Personal information
- Date of birth: 11 May 1977 (age 48)
- Place of birth: Białystok, Poland
- Height: 1.89 m (6 ft 2+1⁄2 in)
- Position: Goalkeeper

Senior career*
- Years: Team / Apps / (Gls)
- 1995–1997: Wigry Suwałki / 21 / (0)
- 1997–2000: Legia Warsaw / 1 / (0)
- 2001: Dyskobolia Grodzisk / 15 / (0)
- 2001: Legia Warsaw / 16 / (0)
- 2002–2003: Shakhtar Donetsk / 19 / (0)
- 2003: → Spartak Moscow (loan) / 10 / (0)
- 2003–2007: Spartak Moscow / 84 / (0)
- 2007–2008: Korona Kielce / 10 / (0)
- 2008–2010: Iraklis / 39 / (0)
- 2010: Sibir Novosibirsk / 14 / (0)
- 2011: Anorthosis Famagusta / 1 / (0)
- Total:  / 230 / (0)

International career
- 2002–2009: Poland / 11 / (0)

= Wojciech Kowalewski =

Polish footballer and coach

Wojciech Kowalewski (/pol/; born 11 May 1977) is a Polish former professional footballer who played as a goalkeeper.

==Club career==
Kowalewski made his top-flight debut with Wigry Suwałki during the 1996–97 season, but it was not until 2001–02, after a loan spell with second division side Dyskobolia Grodzisk, that he finally established himself with Legia. Midway through the season he moved to FC Shakhtar Donetsk and only conceded once in nine league games as Shakhtar stormed to the Ukrainian title for the first time.

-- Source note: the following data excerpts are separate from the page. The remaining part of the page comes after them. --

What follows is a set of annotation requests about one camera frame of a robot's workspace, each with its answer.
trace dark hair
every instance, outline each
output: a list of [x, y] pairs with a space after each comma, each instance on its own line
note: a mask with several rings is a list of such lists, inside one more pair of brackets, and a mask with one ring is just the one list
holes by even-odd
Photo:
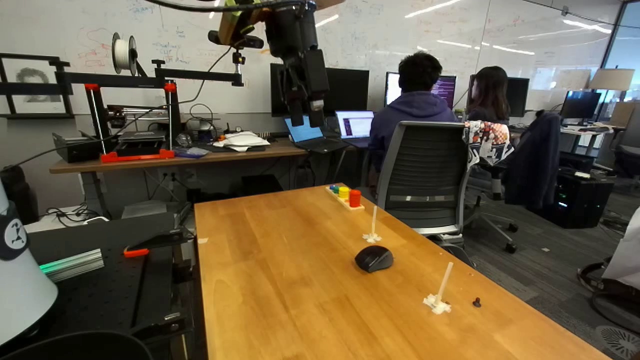
[[442, 65], [432, 55], [418, 51], [405, 57], [398, 66], [398, 85], [405, 92], [431, 91], [442, 73]]
[[509, 83], [507, 72], [499, 66], [483, 67], [476, 74], [475, 81], [477, 82], [477, 99], [472, 100], [468, 111], [474, 108], [492, 109], [499, 120], [508, 119], [510, 110], [507, 102], [507, 84]]
[[40, 79], [42, 79], [42, 82], [45, 84], [49, 83], [49, 77], [47, 76], [47, 74], [44, 73], [44, 71], [34, 69], [31, 67], [23, 67], [22, 69], [20, 69], [20, 71], [18, 71], [18, 73], [15, 75], [15, 79], [19, 83], [23, 83], [24, 78], [30, 78], [32, 76], [39, 77]]

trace gray mesh chair back
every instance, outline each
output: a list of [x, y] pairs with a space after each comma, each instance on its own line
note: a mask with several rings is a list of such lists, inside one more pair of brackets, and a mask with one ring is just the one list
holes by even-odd
[[378, 206], [420, 234], [459, 234], [469, 171], [464, 124], [398, 123], [378, 181]]

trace whiteboard
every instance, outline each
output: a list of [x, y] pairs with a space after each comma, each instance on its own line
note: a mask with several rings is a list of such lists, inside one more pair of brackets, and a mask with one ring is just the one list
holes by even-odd
[[[338, 15], [317, 28], [326, 66], [369, 70], [369, 109], [379, 110], [386, 72], [397, 71], [402, 58], [424, 49], [440, 60], [443, 74], [458, 77], [458, 108], [466, 104], [463, 93], [469, 76], [487, 65], [500, 65], [510, 76], [531, 78], [527, 108], [542, 108], [563, 98], [566, 92], [564, 88], [550, 88], [552, 82], [569, 88], [579, 86], [585, 70], [590, 73], [599, 67], [605, 52], [608, 34], [567, 25], [558, 11], [521, 0], [449, 1], [451, 4], [437, 10], [406, 18], [409, 13], [444, 2], [346, 0], [318, 11], [316, 22]], [[620, 7], [617, 0], [560, 2], [574, 12], [608, 22], [615, 19]], [[2, 9], [0, 51], [59, 56], [71, 63], [69, 71], [74, 72], [114, 74], [111, 37], [116, 31], [121, 37], [136, 38], [140, 63], [149, 74], [153, 73], [150, 61], [155, 58], [164, 59], [167, 67], [175, 69], [206, 70], [226, 51], [207, 39], [208, 31], [218, 28], [219, 14], [210, 18], [207, 13], [160, 8], [144, 0], [3, 0]], [[559, 33], [532, 36], [553, 32]], [[254, 35], [265, 39], [263, 24], [257, 25]], [[535, 55], [501, 51], [493, 45], [525, 49]], [[245, 49], [243, 54], [245, 86], [206, 82], [198, 102], [216, 113], [271, 111], [269, 64], [279, 60], [266, 50]], [[233, 72], [231, 55], [214, 71]], [[180, 100], [192, 98], [200, 85], [194, 80], [177, 83]], [[88, 113], [82, 86], [75, 85], [74, 92], [74, 112]], [[108, 104], [164, 103], [162, 90], [104, 89], [103, 96]], [[181, 110], [187, 112], [188, 108], [182, 105]]]

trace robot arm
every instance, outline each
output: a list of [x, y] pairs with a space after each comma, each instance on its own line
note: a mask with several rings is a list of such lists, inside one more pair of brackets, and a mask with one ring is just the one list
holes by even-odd
[[324, 95], [329, 91], [329, 83], [323, 52], [317, 43], [314, 12], [344, 0], [226, 0], [223, 7], [147, 1], [191, 12], [222, 12], [220, 28], [217, 32], [210, 31], [209, 39], [236, 49], [262, 47], [261, 41], [249, 34], [256, 23], [264, 22], [271, 55], [282, 59], [285, 65], [278, 78], [292, 125], [302, 125], [304, 114], [309, 115], [312, 127], [324, 124]]

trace white 3d printed stand
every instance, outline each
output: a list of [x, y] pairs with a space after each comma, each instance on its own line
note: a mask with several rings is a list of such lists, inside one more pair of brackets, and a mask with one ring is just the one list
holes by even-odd
[[376, 214], [378, 213], [378, 207], [373, 207], [373, 220], [371, 220], [371, 233], [363, 234], [362, 238], [367, 240], [367, 243], [376, 243], [377, 241], [382, 240], [382, 238], [376, 234]]
[[440, 284], [438, 295], [429, 294], [429, 296], [424, 298], [422, 301], [423, 304], [427, 304], [431, 307], [431, 311], [438, 315], [442, 314], [444, 311], [447, 311], [448, 313], [451, 312], [451, 305], [442, 302], [442, 293], [444, 292], [445, 286], [447, 286], [447, 281], [449, 280], [449, 274], [451, 273], [452, 267], [453, 263], [449, 263], [449, 265], [447, 265], [447, 271], [444, 273], [444, 278], [442, 278], [442, 284]]

After initially moving to Spartak Moscow on loan in June 2003, Kowalewski signed a five-year contract with Spartak on 7 November 2003. In late 2007, having lost his place to Stipe Pletikosa, he requested to leave the club. In December 2007 Spartak agreed to terminate his contract. He had not played for Spartak in over a year.

On 17 January 2008 it was announced that Kowalewski had started a trial period with Premier League club Reading. On 3 February 2008, Kowalewski signed a three-year deal with Polish club Korona Kielce.

Kowalewski has a reputation of being an excellent penalty-saver, once breaking FC Torpedo Moskva's Vladimir Leonchenko's streak of 13 successful spot-kicks. On 17 January 2010 Iraklis released experienced Polish goalkeeper. The player was tracked by Legia Warsaw, but joined the Russian Premier League newcomers Sibir Novosibirsk instead.

==International career==
Kowalewski made his Poland debut in February 2002, but made only a handful of appearances before being recalled to the side at the start of Euro 2008 qualifying. He was replaced by Artur Boruc after picking up a second yellow against Portugal on 11 October 2006. Poland won that game 2–1.

Kowalewski replaced Tomasz Kuszczak in Poland's Euro 2008 squad following the Manchester United goalkeeper's back injury. He had to re-use the UEFA ID card of his team-mate Mariusz Lewandowski to enter the stadium in Klagenfurt for the match against Germany as he did not obtain an accreditation pass due to an oversight by the Polish delegation.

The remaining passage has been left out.